Both supply and demand constraints have long hindered the emergence of viable fertilizer markets in Sub-Saharan Africa. By the early 2000s, the urgency of arresting soil nutrient mining combined with rising fertilizer and food prices once again stimulated interest in ways to raise fertilizer use, which led to the re-introduction of input subsidy programs under a new “smart” guise. In this comparative summary of the literature, we first review the pros and cons of these input subsidies in a developing agricultural context. Then, we draw on a number of in-depth, informative reviews, comparing among Sub-Saharan countries, and also consulting additional case studies. The purpose of this paper is to situate our understanding of the fertilizer subsidy program in Mali within a broader policy context and to draw lessons on what might be done to improve it.

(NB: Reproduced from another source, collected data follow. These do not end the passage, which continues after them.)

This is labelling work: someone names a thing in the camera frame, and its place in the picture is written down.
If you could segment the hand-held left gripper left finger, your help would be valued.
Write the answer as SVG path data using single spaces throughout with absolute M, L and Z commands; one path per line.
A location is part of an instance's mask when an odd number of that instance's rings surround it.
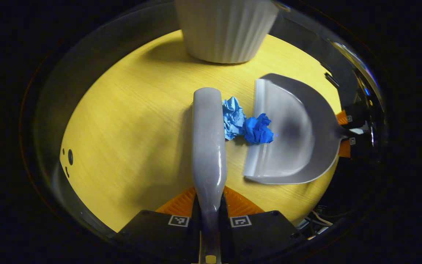
M 143 209 L 118 232 L 118 243 L 153 264 L 198 264 L 200 206 L 193 187 L 155 211 Z

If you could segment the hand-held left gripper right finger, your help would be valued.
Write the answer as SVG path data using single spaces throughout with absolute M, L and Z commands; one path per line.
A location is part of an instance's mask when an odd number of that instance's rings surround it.
M 229 187 L 221 197 L 221 262 L 280 263 L 303 243 L 303 234 L 278 210 L 265 212 Z

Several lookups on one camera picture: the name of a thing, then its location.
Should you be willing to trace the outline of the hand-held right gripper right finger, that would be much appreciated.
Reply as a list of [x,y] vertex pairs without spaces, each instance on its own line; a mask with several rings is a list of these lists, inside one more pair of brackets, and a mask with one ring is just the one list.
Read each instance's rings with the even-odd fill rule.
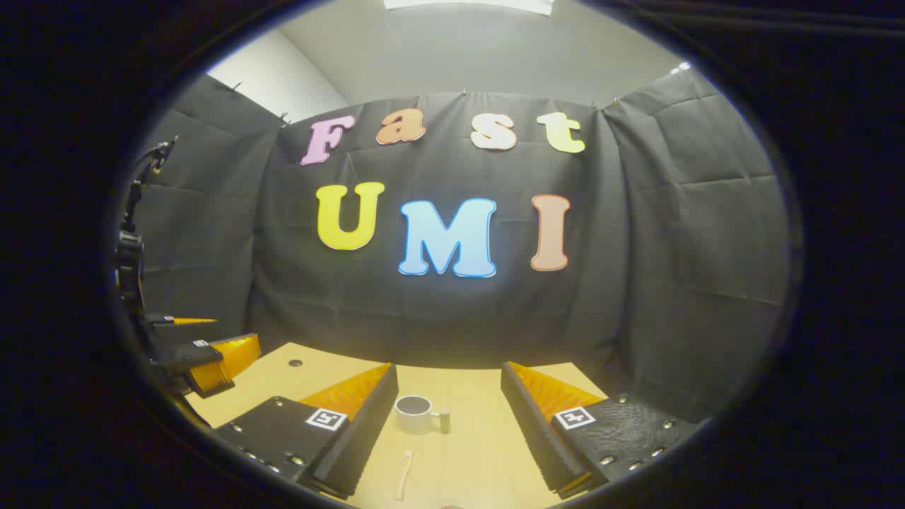
[[633,476],[701,426],[633,395],[598,397],[516,362],[502,364],[501,390],[547,487],[562,499]]

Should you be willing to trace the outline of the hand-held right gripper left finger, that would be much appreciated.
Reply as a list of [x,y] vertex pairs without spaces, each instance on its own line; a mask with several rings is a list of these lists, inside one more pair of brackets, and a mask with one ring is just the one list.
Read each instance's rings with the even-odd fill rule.
[[297,402],[271,397],[214,433],[288,482],[346,500],[398,392],[397,366],[385,362]]

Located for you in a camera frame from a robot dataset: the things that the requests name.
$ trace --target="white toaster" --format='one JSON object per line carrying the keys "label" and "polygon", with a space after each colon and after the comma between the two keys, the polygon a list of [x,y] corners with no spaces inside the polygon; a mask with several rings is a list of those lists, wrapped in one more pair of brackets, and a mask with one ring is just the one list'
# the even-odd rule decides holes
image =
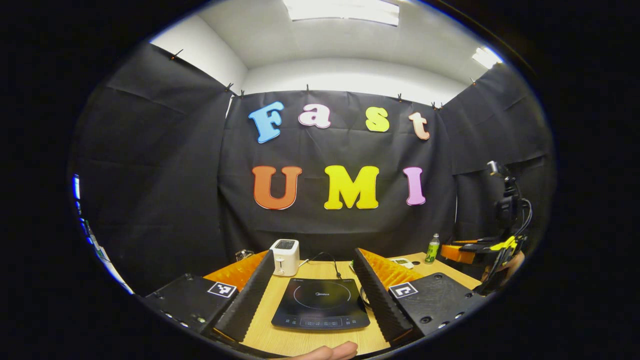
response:
{"label": "white toaster", "polygon": [[279,239],[269,248],[273,251],[275,269],[273,275],[293,276],[300,265],[300,243],[297,240]]}

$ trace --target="pink letter i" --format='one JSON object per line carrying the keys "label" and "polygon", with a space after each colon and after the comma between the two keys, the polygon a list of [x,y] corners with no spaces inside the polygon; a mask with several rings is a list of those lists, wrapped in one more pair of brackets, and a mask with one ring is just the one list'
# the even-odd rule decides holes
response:
{"label": "pink letter i", "polygon": [[422,205],[427,199],[422,196],[422,186],[420,185],[420,174],[422,169],[419,167],[408,167],[402,170],[409,182],[409,197],[406,200],[407,205]]}

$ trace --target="ceiling light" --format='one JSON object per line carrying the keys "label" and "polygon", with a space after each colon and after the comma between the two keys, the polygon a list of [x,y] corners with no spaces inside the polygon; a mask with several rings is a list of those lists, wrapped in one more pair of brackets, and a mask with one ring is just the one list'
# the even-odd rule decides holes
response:
{"label": "ceiling light", "polygon": [[482,66],[490,69],[493,67],[495,63],[502,63],[502,59],[497,56],[491,49],[488,47],[476,49],[476,53],[471,56],[471,58],[477,62],[479,62]]}
{"label": "ceiling light", "polygon": [[357,19],[398,26],[400,7],[380,0],[282,0],[291,20]]}

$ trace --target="black cloth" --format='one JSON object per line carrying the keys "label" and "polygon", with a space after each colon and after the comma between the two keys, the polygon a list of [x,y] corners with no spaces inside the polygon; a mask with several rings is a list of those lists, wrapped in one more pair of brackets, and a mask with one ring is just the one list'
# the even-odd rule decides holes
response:
{"label": "black cloth", "polygon": [[83,217],[140,295],[227,264],[216,189],[231,93],[170,57],[141,44],[96,88],[71,160]]}
{"label": "black cloth", "polygon": [[[258,143],[256,125],[248,115],[275,101],[281,133]],[[298,122],[306,104],[330,109],[331,126],[320,129]],[[390,128],[369,131],[365,125],[368,107],[385,108]],[[431,138],[421,140],[408,116],[419,112],[427,119]],[[235,250],[267,249],[279,238],[300,241],[301,257],[326,251],[338,260],[351,259],[361,247],[382,256],[425,251],[434,233],[450,236],[455,210],[455,186],[447,133],[432,107],[380,95],[353,92],[270,92],[233,98],[225,126],[221,162],[221,225],[229,255]],[[271,194],[284,194],[282,167],[302,168],[295,203],[287,209],[260,207],[253,198],[252,168],[276,168]],[[324,209],[329,176],[324,169],[342,165],[355,180],[363,166],[378,167],[376,209]],[[406,167],[420,167],[422,194],[426,203],[409,206]]]}
{"label": "black cloth", "polygon": [[[553,137],[535,94],[515,71],[496,64],[449,101],[440,115],[451,140],[457,194],[454,236],[447,241],[502,234],[495,203],[502,198],[504,183],[490,177],[486,166],[495,160],[516,177],[522,197],[533,206],[529,239],[522,247],[530,256],[544,237],[556,188]],[[519,211],[512,230],[521,223]],[[478,279],[482,275],[481,269],[438,258]]]}

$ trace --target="wooden table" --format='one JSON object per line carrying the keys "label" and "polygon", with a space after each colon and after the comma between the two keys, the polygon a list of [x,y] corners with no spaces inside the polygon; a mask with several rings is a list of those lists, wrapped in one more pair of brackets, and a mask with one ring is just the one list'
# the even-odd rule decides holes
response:
{"label": "wooden table", "polygon": [[[478,280],[437,260],[433,264],[425,264],[425,256],[425,253],[419,252],[412,255],[398,256],[397,258],[420,261],[420,265],[415,265],[413,269],[425,276],[442,272],[469,289],[473,289],[480,284]],[[360,281],[350,269],[349,261],[337,261],[337,266],[343,279],[354,279],[356,285],[360,288]],[[335,267],[333,261],[309,261],[298,269],[298,273],[294,277],[336,279]],[[273,326],[271,319],[282,300],[289,279],[290,277],[275,275],[271,277],[260,305],[258,305],[255,312],[251,326],[249,326],[249,330],[242,342],[243,345],[285,356],[306,354],[323,345],[336,347],[345,341],[352,341],[358,344],[358,354],[366,354],[389,347],[389,343],[382,336],[376,317],[370,309],[367,309],[367,313],[371,324],[362,329],[312,332]]]}

One of the most frequent justifications for input subsidies in Sub-Saharan Africa is that they can address missing or imperfect financial and insurance markets, easing risk for small-scale farmers. Pros include the notion that promoting affordable fertilizer use might “kick-start” the adoption of new technologies by farmers, allowing them to learn and demonstrating benefits. A long list of cons is reported, such as high fiscal cost and administration burdens, leakages into the commercial market and neighboring countries where price ratios have not changed, and displacement of commercial purchases by farmers who would otherwise pay the full price. Less commonly cited criticisms include misdiagnosed market failures—for example, the treatment with a fertilizer subsidy of a transport cost problem that would be better addressed by investment in infrastructure.

The design and implementation of the input subsidy programs directly influence the demand and supply for fertilizer as well as the macroeconomy. Across countries in Sub-Saharan Africa, designs are complex and have changed over time with experience. Objectives are often “vague” and “variable”, with goals that are may not be “economic” in the strictest sense. “Universal” subsidies are in fact regressive, favoring those with more assets and more social standing. By restricting the subsidy to a particular crop or set of crops, a program is targeting an area, farming system, and group of households. Mechanisms for selecting beneficiaries vary widely by country program and year of program according to learning, evaluation findings, and the objectives of the programs. Presence of a monitoring and evaluation system, and recognition of an exit strategy are key features of “smart” subsidy design—but these have been largely absent.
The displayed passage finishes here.